January 6th, 2010 at 9:05 PM ^

When someone precludes a statement with "no disrespect to ____" they usually say something that is disrespectful and will be taken as such. This is just like Charlie Weis precluding a statement with "I'm not going to complain but," and goes off on a diatribe complaining about the referees.

bronxblue

January 6th, 2010 at 9:07 PM ^

RE: the game What hurt GT was that their offense can be hard to gameplan for in a week, but give a good defense a month and it is pretty easy to stop. Iowa had one of the better defensive lines in the Big 10 (and the country) this season, and their linebackers are disciplined and more athletic than people think. Given a month to prepare for the triple option, they were able to practice keeping their assignments, attacking the option, and generally swallowing up all runs either at the line or in the backfield. Plus, GT cannot throw the ball to save their lives, so Iowa's extremely good pass defense wasn't tested much and could play closer to the line.
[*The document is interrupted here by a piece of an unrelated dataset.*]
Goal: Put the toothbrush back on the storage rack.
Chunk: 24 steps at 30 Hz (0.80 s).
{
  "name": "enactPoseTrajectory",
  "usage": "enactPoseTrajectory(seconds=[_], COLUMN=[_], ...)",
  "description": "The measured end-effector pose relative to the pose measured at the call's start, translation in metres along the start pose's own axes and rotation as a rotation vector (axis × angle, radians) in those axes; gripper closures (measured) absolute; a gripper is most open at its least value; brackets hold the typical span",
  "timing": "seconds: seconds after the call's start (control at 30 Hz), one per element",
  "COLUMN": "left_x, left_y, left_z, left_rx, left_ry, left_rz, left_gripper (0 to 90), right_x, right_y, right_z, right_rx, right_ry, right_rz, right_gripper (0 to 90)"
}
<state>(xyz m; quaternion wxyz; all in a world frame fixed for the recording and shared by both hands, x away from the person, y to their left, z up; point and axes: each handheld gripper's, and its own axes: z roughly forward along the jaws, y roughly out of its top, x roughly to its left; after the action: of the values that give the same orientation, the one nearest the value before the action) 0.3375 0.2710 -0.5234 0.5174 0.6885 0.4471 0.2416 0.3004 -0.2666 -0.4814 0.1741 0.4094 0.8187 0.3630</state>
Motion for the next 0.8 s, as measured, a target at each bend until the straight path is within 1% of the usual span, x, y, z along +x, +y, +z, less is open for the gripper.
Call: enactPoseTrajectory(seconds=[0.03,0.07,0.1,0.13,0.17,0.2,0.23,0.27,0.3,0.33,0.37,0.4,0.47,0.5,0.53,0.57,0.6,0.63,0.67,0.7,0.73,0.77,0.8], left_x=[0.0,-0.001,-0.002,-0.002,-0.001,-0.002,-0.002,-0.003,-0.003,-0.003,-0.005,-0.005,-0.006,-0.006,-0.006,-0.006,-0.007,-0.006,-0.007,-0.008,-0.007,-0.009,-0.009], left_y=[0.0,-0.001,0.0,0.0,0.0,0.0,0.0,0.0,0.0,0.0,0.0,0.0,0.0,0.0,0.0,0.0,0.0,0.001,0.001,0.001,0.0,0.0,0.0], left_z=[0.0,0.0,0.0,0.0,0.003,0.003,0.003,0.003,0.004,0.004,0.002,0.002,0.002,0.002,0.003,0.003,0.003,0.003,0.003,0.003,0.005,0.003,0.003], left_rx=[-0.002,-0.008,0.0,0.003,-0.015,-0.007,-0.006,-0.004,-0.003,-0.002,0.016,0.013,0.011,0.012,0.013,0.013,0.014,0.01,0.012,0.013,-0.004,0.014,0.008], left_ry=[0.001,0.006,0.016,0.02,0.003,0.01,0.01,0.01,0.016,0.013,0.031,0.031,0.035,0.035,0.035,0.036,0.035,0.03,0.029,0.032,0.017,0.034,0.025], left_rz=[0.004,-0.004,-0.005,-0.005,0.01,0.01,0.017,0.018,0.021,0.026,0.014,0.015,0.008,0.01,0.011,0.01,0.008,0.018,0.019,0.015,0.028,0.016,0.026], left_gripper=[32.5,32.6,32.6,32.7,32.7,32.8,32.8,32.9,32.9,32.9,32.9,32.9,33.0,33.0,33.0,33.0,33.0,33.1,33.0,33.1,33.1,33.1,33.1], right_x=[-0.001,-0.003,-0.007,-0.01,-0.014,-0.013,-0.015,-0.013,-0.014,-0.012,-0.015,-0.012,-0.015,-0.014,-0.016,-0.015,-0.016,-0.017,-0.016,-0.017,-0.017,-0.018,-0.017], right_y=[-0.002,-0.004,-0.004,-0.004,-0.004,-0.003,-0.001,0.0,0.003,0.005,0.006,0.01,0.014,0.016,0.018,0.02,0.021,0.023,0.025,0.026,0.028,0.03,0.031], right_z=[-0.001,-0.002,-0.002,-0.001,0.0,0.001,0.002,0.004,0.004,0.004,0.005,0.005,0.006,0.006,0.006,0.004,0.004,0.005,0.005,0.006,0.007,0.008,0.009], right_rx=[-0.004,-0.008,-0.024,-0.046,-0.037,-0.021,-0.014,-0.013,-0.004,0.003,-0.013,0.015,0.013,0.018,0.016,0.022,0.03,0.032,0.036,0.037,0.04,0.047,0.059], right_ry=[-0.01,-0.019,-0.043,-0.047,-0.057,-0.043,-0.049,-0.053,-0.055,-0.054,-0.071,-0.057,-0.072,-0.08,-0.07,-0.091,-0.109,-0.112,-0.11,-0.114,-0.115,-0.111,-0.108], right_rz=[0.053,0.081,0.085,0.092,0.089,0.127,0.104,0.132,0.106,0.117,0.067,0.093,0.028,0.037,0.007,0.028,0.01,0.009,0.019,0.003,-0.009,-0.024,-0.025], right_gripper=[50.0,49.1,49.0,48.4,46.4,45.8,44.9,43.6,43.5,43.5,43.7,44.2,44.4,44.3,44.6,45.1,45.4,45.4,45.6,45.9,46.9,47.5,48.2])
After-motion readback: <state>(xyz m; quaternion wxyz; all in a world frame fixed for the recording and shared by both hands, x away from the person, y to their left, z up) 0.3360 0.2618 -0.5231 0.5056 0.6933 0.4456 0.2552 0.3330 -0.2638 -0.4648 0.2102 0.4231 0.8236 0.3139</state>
As for offense, Iowa was able to dominate the line and consistently exploited the gaps in GT's defense. This has been the problem alluded to in a Diary post about why RR didn't experience the same success as Johnson did at GT. The reason the run-heavy option becomes progressively less common the higher up you go in the football food chain is because good, athletic defenses can chew it up. Outside of Nebraska in the mid-90s, I can't think of a run-heavy option team that competed nationally. Sure, GT wasn't bad this year, but at no point did they look like one of the top 4-5 teams in the country, and I'm not sure that they would have the same success in a conference other than the ACC. Iowa won because they were the better team on both sides of the ball, and they were able to expose the fact that if GT cannot stay in 2nd-and-6, 3rd-and-3 situations, they are toast. This maybe be the ceiling for GT - dominant against average teams, struggle against good teams, and a decent New Years Bowl most seasons but rarely much else. As for Maisel, the guy has knocked the Big 10 for years. I'm not surprised that he gave Iowa little credit, and I doubt that will change any time soon.

NOLA Wolverine

January 6th, 2010 at 11:07 PM ^

Yeah Claiborne will really throw off your timing. Much like playing a real defense tends to throw off Pac 10 teams. Maisel never has many interesting things to say regardless.